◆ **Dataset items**
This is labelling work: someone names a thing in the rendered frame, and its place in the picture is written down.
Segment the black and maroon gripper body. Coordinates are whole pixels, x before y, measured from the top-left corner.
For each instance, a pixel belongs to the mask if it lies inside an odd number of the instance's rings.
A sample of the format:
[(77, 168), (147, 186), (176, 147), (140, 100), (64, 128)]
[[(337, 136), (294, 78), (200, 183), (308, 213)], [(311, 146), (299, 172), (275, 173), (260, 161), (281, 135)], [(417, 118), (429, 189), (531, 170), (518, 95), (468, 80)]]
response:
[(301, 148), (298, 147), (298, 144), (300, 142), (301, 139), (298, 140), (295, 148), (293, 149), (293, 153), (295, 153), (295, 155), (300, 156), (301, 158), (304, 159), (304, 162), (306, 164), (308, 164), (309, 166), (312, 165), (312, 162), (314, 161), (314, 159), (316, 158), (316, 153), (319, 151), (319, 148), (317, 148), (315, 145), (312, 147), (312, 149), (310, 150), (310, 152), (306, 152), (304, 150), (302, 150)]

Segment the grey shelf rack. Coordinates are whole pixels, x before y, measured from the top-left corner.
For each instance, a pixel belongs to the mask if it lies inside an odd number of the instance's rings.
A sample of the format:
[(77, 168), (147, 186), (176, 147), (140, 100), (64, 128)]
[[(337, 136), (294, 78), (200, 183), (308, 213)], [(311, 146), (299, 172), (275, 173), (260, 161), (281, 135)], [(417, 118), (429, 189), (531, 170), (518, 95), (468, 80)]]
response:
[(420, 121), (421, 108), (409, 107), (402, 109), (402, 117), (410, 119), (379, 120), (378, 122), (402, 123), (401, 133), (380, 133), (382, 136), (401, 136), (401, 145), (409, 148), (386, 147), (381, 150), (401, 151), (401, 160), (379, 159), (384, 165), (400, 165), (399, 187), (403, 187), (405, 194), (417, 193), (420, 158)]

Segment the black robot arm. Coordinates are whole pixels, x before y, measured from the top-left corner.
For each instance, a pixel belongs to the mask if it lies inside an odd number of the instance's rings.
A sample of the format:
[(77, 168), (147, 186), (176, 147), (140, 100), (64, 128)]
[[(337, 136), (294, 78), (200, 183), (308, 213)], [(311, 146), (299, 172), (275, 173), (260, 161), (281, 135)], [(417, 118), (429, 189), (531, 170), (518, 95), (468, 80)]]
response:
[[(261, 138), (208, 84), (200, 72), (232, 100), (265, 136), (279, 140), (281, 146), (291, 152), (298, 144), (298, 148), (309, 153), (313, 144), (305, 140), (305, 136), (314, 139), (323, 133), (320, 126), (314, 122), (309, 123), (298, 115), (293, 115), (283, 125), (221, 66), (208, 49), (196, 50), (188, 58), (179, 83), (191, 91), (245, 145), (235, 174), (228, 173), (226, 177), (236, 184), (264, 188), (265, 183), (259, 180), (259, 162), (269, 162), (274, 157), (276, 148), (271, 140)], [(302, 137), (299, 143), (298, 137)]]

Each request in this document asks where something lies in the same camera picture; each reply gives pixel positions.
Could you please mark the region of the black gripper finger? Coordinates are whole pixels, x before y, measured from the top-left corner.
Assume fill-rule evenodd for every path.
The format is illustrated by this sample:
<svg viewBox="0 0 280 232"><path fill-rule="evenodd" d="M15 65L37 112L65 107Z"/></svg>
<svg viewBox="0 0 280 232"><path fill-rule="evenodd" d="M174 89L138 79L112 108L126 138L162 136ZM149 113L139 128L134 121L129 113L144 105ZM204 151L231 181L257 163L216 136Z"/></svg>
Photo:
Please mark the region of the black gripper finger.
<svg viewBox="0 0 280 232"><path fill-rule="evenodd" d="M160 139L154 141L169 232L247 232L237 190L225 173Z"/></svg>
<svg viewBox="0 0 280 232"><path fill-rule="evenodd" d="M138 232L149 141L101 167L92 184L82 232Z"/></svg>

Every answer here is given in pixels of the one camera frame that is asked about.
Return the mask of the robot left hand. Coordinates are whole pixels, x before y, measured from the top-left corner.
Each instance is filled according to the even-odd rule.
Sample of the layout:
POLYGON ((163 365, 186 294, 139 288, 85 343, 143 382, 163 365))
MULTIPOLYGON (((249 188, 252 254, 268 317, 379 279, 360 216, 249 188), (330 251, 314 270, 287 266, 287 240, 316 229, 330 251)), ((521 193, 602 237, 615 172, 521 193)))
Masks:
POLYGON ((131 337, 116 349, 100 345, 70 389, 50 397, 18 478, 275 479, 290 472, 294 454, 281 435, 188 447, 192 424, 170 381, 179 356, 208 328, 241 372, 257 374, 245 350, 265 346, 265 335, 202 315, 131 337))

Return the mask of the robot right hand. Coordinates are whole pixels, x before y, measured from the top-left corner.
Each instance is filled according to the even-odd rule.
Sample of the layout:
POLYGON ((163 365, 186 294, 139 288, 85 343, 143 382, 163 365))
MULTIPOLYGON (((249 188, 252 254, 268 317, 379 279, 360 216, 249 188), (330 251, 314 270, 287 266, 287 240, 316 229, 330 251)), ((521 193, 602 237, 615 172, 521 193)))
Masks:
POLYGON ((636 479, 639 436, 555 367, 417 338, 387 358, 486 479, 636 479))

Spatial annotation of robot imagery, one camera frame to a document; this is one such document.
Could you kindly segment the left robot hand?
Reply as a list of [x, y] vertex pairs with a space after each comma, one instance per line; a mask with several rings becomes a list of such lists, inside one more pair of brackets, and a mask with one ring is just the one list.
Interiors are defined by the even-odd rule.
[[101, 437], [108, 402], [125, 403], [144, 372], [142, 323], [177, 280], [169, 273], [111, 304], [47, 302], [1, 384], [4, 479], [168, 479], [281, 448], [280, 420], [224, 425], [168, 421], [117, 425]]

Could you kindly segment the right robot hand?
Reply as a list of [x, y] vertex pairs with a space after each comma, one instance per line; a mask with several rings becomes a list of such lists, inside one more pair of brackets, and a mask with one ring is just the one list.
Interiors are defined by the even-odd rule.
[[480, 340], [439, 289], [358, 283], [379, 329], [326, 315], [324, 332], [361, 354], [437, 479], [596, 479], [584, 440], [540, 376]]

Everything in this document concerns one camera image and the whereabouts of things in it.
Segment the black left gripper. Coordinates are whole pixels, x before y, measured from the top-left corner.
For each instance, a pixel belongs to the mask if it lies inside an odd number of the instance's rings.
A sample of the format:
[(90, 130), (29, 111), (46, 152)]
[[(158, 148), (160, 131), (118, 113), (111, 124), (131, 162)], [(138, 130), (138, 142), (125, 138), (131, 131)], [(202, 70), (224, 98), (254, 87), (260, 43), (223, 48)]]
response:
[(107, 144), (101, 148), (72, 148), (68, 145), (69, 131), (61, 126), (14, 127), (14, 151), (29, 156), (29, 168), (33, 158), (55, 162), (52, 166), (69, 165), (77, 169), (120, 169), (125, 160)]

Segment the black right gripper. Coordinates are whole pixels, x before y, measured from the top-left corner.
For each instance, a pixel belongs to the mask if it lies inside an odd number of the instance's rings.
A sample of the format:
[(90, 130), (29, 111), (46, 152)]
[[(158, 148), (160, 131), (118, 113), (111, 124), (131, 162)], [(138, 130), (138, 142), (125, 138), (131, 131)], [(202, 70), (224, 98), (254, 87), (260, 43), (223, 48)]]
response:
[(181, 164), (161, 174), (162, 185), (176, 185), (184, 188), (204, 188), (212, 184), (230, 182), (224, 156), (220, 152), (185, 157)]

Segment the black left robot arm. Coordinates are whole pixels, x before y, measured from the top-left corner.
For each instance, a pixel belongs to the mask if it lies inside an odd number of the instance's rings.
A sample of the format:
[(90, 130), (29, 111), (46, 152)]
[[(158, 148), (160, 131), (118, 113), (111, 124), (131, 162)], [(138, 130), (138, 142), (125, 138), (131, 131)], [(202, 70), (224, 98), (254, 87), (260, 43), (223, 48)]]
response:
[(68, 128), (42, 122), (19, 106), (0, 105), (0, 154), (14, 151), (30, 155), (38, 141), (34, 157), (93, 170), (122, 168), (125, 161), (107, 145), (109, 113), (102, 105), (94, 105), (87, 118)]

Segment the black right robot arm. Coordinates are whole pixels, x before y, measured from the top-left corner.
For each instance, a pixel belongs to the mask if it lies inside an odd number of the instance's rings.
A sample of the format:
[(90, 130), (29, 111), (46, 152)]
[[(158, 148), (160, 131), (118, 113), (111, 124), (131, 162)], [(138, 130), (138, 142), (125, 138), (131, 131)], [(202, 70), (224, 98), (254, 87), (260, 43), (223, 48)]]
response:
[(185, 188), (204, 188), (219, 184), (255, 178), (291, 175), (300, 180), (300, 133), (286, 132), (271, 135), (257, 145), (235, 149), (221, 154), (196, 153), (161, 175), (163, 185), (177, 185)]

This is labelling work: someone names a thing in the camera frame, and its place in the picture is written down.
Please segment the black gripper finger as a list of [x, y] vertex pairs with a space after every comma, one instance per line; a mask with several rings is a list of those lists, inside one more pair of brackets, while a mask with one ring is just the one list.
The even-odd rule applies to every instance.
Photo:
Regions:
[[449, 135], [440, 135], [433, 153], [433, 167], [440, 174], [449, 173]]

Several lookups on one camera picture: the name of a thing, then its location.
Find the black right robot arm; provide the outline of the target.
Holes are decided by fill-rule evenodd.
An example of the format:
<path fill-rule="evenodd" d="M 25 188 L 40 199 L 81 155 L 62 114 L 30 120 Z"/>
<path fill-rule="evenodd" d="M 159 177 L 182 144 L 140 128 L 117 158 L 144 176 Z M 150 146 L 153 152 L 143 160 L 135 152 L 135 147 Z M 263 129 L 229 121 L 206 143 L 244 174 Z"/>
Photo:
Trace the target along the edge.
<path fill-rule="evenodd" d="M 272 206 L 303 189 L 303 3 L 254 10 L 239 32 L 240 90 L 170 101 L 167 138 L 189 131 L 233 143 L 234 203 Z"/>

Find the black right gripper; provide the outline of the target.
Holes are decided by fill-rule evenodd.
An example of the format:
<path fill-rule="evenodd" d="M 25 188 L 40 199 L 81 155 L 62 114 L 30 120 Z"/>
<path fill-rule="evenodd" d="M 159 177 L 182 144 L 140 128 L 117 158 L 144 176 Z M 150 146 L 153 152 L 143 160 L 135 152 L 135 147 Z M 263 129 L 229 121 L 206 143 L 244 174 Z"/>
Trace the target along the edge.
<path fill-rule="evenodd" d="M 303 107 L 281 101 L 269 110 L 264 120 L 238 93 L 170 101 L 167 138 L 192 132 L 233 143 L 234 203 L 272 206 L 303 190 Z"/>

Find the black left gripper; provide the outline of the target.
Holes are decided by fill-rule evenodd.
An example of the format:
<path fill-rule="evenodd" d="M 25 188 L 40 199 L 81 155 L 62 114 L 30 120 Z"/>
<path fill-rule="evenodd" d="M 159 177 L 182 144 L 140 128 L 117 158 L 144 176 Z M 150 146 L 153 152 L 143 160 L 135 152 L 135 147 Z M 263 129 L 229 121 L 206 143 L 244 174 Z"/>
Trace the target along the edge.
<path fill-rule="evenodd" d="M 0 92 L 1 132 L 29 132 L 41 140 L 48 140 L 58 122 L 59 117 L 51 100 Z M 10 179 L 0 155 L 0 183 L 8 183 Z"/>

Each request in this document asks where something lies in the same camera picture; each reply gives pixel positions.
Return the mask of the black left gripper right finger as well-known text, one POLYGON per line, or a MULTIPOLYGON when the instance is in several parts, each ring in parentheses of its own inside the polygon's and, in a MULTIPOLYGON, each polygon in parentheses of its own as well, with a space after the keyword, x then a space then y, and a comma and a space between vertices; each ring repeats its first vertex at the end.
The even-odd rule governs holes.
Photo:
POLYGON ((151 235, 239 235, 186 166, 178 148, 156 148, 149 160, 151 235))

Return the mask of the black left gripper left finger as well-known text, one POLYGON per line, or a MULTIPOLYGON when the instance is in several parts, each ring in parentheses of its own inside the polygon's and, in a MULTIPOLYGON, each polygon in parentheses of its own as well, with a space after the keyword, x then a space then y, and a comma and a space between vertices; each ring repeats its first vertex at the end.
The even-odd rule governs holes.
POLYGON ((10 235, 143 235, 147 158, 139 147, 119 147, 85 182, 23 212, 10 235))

◆ **YOUR INSTRUCTIONS**
Copy only the entries from the first line to the line with "Segment the black and", each exactly as it appears.

◆ **RESPONSE**
This is labelling work: someone names a thing in the rendered frame, and its place in the picture is written down.
Segment the black and maroon gripper body. Coordinates are whole pixels, x before y, measured from the top-left corner.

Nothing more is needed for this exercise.